SOURCE DATA section start

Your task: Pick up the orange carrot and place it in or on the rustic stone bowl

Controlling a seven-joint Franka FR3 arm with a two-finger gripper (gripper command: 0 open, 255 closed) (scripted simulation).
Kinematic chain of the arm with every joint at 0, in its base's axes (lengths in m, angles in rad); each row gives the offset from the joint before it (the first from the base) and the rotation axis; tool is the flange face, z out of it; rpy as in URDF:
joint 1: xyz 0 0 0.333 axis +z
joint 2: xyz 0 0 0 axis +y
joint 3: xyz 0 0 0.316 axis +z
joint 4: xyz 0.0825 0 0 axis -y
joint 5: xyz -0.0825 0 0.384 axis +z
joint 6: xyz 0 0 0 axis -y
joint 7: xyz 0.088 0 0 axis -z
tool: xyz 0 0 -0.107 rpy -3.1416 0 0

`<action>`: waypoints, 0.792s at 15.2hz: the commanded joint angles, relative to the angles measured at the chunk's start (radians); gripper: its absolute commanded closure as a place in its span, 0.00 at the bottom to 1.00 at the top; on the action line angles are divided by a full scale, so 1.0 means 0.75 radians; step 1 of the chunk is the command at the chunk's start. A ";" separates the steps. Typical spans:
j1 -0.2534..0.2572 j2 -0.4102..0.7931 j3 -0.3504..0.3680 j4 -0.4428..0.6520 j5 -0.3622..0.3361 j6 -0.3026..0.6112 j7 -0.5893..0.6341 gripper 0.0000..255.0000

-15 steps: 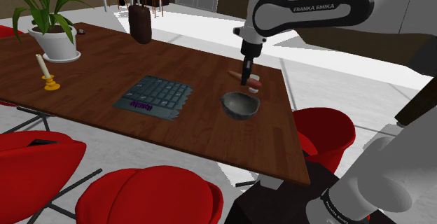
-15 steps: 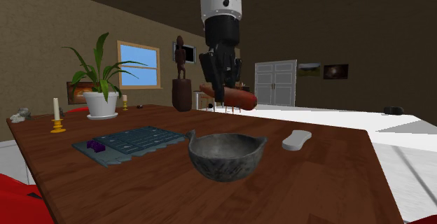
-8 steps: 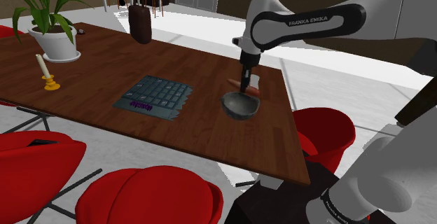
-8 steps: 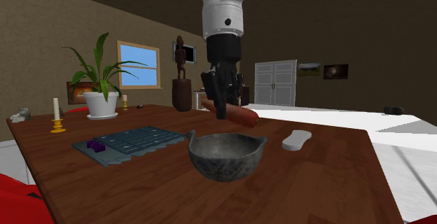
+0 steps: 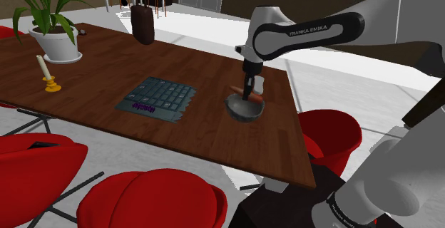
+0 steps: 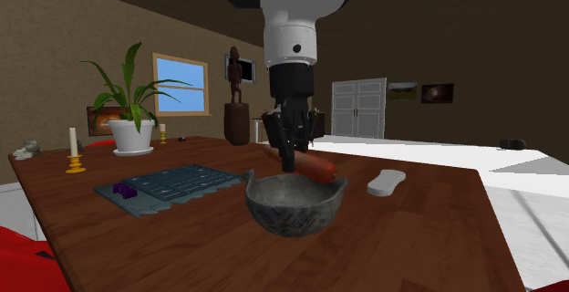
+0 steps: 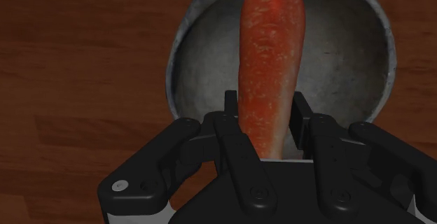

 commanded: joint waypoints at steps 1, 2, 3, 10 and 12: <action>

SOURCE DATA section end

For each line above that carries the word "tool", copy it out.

**EXERCISE RESULT:**
Kinematic chain of the arm with every joint at 0, in its base's axes (lengths in m, angles in rad); each row gives the offset from the joint before it (the first from the base) and the rotation axis; tool is the flange face, z out of it; rpy as in URDF:
tool: xyz 0 0 -0.107 rpy -3.1416 0 0

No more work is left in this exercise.